Billing the film as a romantic comedy is unfair, as Adam deals with the human condition much more than typical summer fare. Adam Raki is a thirtysomething New Yorker -- touchingly portrayed by Hugh Dancy -- with a beautiful mind, albeit a problematic one. Asperger's is a form of autism often causing a hard time understanding what other people are thinking. When Adam falls in love with his new neighbor Beth -- a charming Rose Byrne -- an emotional rollercoaster ensues.
Originally from New York, Mayer wrote Adam taking place in and around Manhattan. Like many locally shot romantic movies -- An Affair to Remember, When Harry Met Sally, any classic Woody Allen film -- Adam showcases one charming New York City spot after another. A chilly walk through Central Park, dining at 'Cesca on the Upper West Side and an evening Off-Broadway are just a few postcard scenes.
With a budget under $1 million, concerns over tax incentives and cheaper locations didn't bother Mayer. "Essentially, when you are just begging for locations and paying very little, then you are relying on the kindness of strangers," he told me. "You are as likely to find that in New York as you would anywhere else."
Mayer found New York cooperative while shooting in public spaces; however getting specific locations was not as easy. "People are so used to getting paid here... meaning they are savvy about opening their homes up," he said. "By the time we started shooting we still were missing around 15 locations." After filming during the day Mayer's team would look for locations at night. Things became so hectic that they would find a spot then shoot it the very next morning. "It was a mess," Mayer laughed.
When it came to a scene where Adam meets the parents of his love interest, Beth, Mayer decided to set it in an Off-Broadway theatre. While he doesn't remember the exact location his first draft originally depicted, a nearly 30-year friendship with the Cherry Lane Theatre's artistic director, Angelina Fiordellisi, allowed for a sweet match. "She gave us the theatre for nothing," Mayer said. "And she did it without knowing anything about the script."
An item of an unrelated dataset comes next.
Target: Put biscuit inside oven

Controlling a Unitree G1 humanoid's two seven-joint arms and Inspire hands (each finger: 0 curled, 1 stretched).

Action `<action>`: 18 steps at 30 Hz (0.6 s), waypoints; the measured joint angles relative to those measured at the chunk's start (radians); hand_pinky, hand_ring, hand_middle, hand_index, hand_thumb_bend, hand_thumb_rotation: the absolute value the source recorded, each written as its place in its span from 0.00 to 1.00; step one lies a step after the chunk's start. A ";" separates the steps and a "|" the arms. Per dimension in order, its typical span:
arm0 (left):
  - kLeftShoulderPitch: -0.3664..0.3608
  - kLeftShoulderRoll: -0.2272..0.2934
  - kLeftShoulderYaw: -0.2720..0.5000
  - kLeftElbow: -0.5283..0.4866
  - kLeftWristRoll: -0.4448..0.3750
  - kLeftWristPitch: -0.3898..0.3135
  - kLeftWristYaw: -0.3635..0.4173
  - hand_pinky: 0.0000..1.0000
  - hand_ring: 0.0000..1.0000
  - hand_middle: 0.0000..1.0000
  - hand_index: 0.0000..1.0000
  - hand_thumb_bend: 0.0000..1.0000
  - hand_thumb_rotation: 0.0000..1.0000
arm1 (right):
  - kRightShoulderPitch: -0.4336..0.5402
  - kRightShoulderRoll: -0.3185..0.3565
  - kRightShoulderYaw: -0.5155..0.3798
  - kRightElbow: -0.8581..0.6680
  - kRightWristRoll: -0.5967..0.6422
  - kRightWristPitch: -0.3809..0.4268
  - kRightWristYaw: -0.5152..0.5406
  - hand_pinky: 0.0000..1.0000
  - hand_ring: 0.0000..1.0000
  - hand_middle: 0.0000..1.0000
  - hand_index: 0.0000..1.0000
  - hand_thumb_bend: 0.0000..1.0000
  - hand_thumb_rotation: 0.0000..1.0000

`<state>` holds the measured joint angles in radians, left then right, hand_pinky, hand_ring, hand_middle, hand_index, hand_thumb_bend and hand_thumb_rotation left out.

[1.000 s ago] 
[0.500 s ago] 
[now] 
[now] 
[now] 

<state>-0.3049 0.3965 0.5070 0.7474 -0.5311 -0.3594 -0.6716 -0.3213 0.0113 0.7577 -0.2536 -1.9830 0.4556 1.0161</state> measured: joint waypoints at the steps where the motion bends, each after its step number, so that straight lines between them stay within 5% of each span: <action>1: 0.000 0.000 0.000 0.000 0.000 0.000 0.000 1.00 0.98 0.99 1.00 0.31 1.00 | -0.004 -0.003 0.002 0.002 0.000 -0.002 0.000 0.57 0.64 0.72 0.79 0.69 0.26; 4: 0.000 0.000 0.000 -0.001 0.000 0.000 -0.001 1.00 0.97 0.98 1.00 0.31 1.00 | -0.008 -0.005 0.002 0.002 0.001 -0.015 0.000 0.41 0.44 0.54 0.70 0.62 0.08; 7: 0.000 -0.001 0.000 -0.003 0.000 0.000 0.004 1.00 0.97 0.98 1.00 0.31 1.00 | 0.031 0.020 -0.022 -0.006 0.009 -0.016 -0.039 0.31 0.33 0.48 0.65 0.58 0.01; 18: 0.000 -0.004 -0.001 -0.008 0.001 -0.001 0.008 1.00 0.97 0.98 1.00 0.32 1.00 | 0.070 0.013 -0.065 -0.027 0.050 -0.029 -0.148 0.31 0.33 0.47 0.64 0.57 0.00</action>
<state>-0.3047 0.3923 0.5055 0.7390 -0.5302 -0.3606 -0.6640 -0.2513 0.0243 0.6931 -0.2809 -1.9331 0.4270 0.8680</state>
So, with a little help from his friends, and a picturesque setting, Mayer was able to bring his enchanting film to life in the city that raised him. There is no telling what could happened had Adam been under the control of a major studio -- I hear Canada makes for a perfectly second rate New York City. That is, of course, if the idea of making a film in America is no longer important. After watching Adam it should become perfectly clear that a film about New York should actually be shot in, of all places, New York.
Fox Searchlight's Adam opens in limited release July 29, 2009 after premiering earlier this year at the Sundance Film Festival.